[Records from a collection]
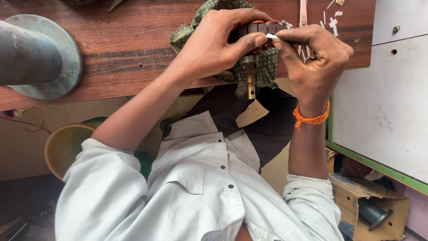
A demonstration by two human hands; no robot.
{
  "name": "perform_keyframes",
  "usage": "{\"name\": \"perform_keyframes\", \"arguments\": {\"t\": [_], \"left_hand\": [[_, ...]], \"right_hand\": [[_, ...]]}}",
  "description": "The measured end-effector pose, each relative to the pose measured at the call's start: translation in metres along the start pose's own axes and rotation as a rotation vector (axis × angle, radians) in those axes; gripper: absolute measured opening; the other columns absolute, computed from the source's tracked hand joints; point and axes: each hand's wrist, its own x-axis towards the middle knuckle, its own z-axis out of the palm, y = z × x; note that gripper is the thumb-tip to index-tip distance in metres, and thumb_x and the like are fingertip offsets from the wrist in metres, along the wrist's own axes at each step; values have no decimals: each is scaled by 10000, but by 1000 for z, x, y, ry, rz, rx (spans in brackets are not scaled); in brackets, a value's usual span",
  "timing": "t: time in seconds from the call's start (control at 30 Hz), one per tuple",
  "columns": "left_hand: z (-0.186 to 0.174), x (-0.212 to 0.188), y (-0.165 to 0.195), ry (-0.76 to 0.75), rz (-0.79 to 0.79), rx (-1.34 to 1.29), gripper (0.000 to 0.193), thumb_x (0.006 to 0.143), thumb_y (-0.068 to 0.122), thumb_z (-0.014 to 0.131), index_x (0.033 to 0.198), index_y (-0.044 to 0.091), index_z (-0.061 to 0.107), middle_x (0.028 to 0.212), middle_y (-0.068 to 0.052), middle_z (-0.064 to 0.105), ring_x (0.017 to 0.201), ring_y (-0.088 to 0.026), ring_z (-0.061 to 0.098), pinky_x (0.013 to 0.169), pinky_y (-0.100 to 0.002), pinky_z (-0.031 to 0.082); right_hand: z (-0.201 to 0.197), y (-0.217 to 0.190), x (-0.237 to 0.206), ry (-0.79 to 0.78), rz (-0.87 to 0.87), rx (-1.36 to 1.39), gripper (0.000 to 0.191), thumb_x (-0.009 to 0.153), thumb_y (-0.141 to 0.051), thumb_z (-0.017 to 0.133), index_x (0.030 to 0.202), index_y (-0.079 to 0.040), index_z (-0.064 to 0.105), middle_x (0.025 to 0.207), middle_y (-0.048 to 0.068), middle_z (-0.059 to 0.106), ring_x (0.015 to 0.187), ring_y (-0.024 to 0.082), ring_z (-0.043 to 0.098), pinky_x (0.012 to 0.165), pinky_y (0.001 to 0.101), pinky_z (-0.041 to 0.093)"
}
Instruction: The person inserts small white insulating pieces into slots on a circular motor stator, trims them with scissors, and uses a green screwdriver to adjust the assembly. The work is performed at a cluttered wooden workbench with various tools and motor parts visible.
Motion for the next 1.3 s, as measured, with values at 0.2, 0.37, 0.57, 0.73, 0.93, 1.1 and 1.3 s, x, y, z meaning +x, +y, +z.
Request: {"name": "perform_keyframes", "arguments": {"t": [0.2,0.37,0.57,0.73,0.93,1.1,1.3], "left_hand": [[-4,0,15,-47,28,164,306,1043,189,738,1300,42,663,1155,-132,755,1064,-333,735,897,-417,582],[5,1,21,-31,50,330,331,1028,211,731,1311,81,618,1102,-99,755,972,-329,730,770,-432,570],[12,0,19,-24,57,413,355,1030,254,724,1314,93,587,1070,-84,750,924,-322,736,684,-432,556],[16,5,13,-38,50,418,332,1031,259,725,1281,90,588,1039,-89,745,890,-337,724,668,-451,543],[16,13,-3,-118,90,430,330,1062,245,703,1276,50,545,948,-126,720,856,-354,709,666,-471,524],[13,18,-9,-119,136,429,317,1050,202,698,1268,44,530,952,-135,710,873,-373,699,650,-474,512],[10,-7,1,-214,296,323,399,1030,208,729,1320,39,513,1207,-128,651,1142,-333,626,922,-468,488]], "right_hand": [[-7,3,-5,-62,5,3,116,1030,5,871,1094,-7,775,996,95,765,817,130,715,672,217,519],[-12,2,-4,-71,-79,-49,165,992,62,874,1090,-19,768,1031,97,752,808,130,703,638,225,537],[-13,-6,-1,-55,-271,-204,225,905,109,854,1056,-2,730,999,103,716,890,224,713,749,308,591],[-10,-7,-6,-104,-302,-346,284,924,131,841,1151,7,723,1076,93,708,996,246,710,809,327,602],[6,-7,-17,-18,-301,-562,260,959,158,748,1178,20,725,1085,100,702,1066,259,716,821,331,618],[8,0,-8,-20,-358,-680,210,974,93,777,1156,-6,743,1079,85,712,1045,238,721,837,332,627],[-3,4,-21,17,-158,-190,357,895,-305,832,1114,-40,735,1050,112,714,1055,245,654,823,364,606]]}}
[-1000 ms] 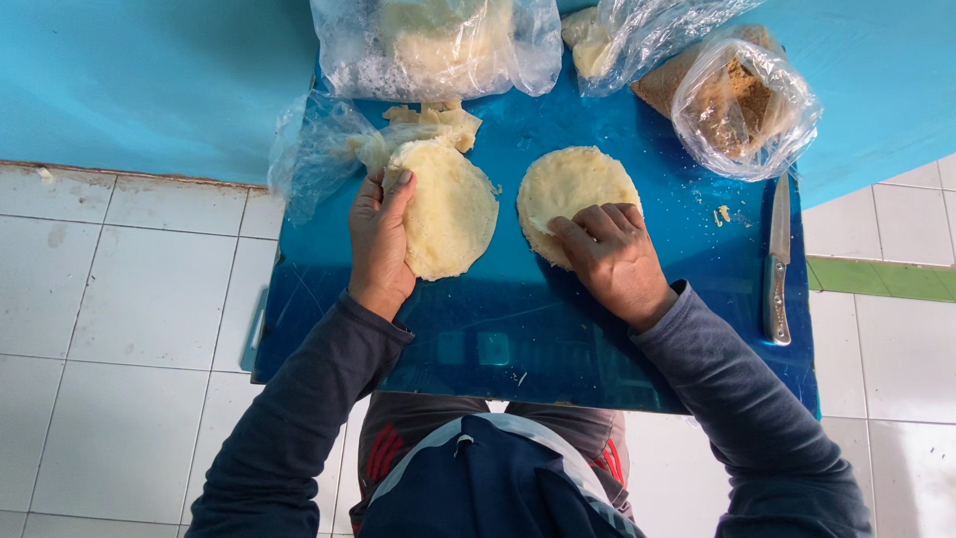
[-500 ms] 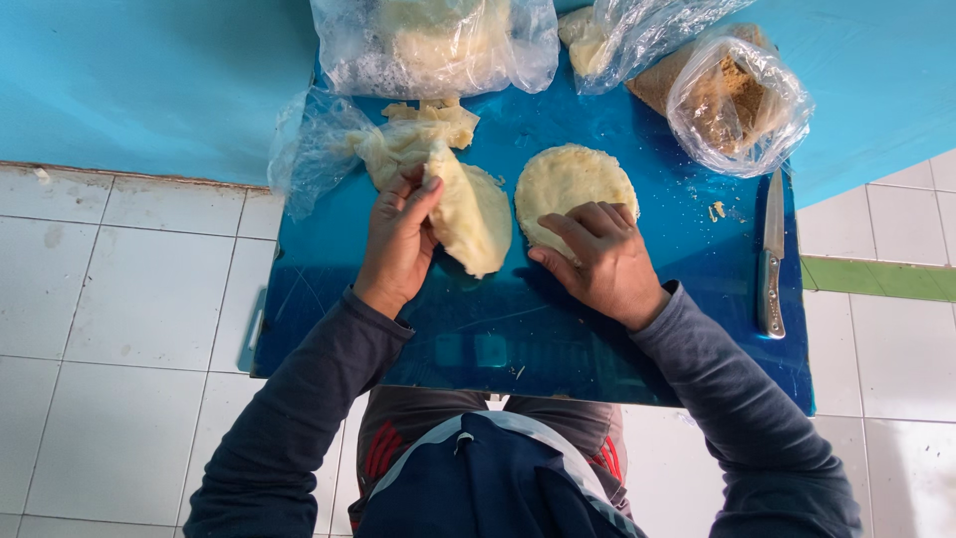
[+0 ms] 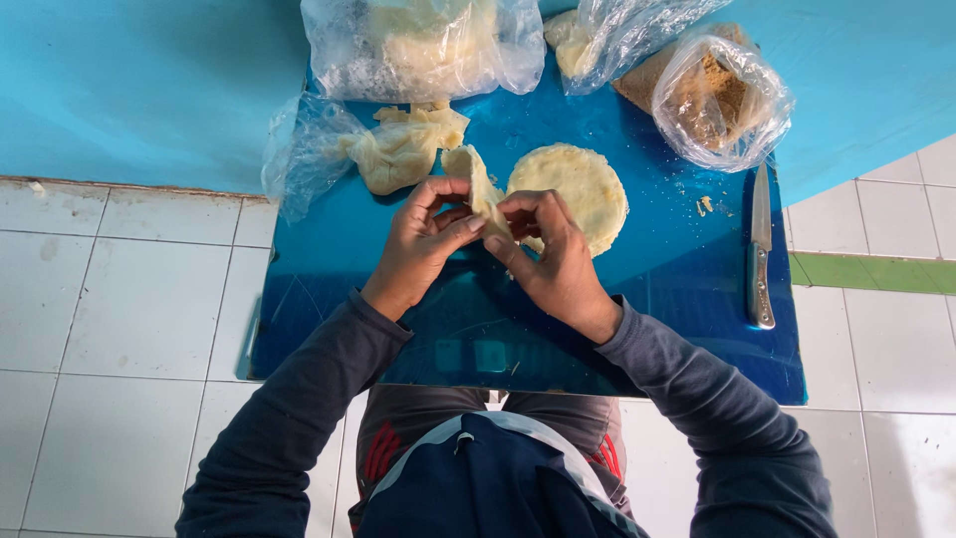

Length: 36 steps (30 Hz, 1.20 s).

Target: The person sits at a small blue table and shapes dough by hand, stretching and pressing pieces of dough and using a plastic sheet to flatten them into round flat discs. The person works the dough pieces one at a time, setting finished discs on the table beside plastic bags of dough and a brown powdery ingredient.

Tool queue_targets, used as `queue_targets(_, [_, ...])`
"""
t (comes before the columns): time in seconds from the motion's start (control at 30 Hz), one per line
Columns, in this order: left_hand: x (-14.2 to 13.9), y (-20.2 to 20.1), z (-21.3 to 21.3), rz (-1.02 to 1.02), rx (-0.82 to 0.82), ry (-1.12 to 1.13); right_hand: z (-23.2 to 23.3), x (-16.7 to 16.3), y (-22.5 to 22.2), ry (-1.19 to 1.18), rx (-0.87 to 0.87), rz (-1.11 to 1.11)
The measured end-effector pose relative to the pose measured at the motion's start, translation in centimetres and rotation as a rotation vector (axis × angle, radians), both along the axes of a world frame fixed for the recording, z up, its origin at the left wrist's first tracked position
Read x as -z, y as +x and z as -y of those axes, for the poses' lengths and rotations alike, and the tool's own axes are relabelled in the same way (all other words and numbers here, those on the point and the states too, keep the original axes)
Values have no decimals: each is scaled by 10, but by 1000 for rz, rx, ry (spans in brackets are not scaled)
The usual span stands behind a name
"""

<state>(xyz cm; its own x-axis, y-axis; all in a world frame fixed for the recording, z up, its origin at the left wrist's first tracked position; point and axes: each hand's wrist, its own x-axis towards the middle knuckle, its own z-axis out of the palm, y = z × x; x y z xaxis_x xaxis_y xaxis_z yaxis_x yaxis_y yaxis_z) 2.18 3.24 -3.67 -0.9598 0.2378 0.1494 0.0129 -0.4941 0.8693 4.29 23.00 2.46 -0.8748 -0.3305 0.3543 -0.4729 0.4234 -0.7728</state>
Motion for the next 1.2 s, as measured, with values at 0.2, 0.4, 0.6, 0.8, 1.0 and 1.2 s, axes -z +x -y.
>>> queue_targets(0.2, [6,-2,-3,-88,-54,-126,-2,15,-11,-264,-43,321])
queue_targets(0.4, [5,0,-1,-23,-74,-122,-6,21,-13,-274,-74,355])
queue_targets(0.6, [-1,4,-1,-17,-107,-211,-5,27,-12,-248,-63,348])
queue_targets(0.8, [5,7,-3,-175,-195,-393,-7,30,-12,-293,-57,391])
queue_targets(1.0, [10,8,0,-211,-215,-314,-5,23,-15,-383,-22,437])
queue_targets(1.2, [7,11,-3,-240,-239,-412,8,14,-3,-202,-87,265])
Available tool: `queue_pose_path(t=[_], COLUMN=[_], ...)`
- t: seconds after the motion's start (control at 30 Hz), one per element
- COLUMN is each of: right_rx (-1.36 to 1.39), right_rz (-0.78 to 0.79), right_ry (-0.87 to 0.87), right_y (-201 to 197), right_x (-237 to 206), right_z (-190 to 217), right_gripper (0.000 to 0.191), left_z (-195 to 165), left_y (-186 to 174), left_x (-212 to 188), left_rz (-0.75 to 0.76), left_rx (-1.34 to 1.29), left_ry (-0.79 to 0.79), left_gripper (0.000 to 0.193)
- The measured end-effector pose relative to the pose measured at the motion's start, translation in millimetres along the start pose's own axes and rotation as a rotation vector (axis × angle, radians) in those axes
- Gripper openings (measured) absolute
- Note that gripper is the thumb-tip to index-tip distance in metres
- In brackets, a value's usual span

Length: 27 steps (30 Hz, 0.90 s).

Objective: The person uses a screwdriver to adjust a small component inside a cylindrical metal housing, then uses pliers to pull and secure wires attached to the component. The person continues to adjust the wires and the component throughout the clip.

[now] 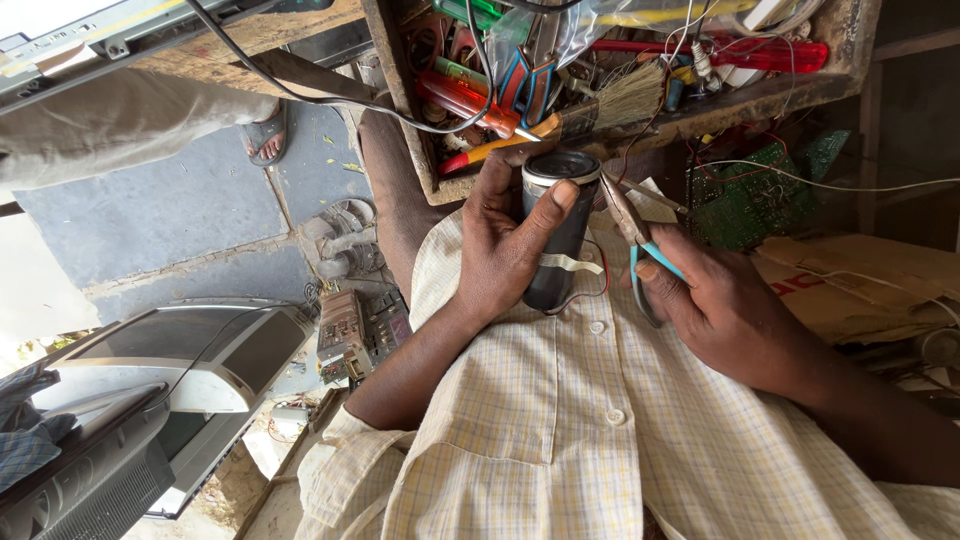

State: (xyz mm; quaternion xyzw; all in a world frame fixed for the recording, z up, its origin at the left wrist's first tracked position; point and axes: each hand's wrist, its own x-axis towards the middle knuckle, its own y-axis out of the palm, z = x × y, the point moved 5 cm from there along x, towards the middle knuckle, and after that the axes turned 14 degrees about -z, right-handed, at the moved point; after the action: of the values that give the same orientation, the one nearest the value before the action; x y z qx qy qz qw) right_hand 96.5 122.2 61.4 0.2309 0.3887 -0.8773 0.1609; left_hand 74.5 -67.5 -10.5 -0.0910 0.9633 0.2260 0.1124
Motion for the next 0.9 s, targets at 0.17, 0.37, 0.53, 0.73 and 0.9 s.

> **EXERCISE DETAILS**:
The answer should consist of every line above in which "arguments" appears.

> **THE ANSWER**:
  "usage": "{\"name\": \"perform_keyframes\", \"arguments\": {\"t\": [_], \"left_hand\": [[_, ...]], \"right_hand\": [[_, ...]]}}",
Request: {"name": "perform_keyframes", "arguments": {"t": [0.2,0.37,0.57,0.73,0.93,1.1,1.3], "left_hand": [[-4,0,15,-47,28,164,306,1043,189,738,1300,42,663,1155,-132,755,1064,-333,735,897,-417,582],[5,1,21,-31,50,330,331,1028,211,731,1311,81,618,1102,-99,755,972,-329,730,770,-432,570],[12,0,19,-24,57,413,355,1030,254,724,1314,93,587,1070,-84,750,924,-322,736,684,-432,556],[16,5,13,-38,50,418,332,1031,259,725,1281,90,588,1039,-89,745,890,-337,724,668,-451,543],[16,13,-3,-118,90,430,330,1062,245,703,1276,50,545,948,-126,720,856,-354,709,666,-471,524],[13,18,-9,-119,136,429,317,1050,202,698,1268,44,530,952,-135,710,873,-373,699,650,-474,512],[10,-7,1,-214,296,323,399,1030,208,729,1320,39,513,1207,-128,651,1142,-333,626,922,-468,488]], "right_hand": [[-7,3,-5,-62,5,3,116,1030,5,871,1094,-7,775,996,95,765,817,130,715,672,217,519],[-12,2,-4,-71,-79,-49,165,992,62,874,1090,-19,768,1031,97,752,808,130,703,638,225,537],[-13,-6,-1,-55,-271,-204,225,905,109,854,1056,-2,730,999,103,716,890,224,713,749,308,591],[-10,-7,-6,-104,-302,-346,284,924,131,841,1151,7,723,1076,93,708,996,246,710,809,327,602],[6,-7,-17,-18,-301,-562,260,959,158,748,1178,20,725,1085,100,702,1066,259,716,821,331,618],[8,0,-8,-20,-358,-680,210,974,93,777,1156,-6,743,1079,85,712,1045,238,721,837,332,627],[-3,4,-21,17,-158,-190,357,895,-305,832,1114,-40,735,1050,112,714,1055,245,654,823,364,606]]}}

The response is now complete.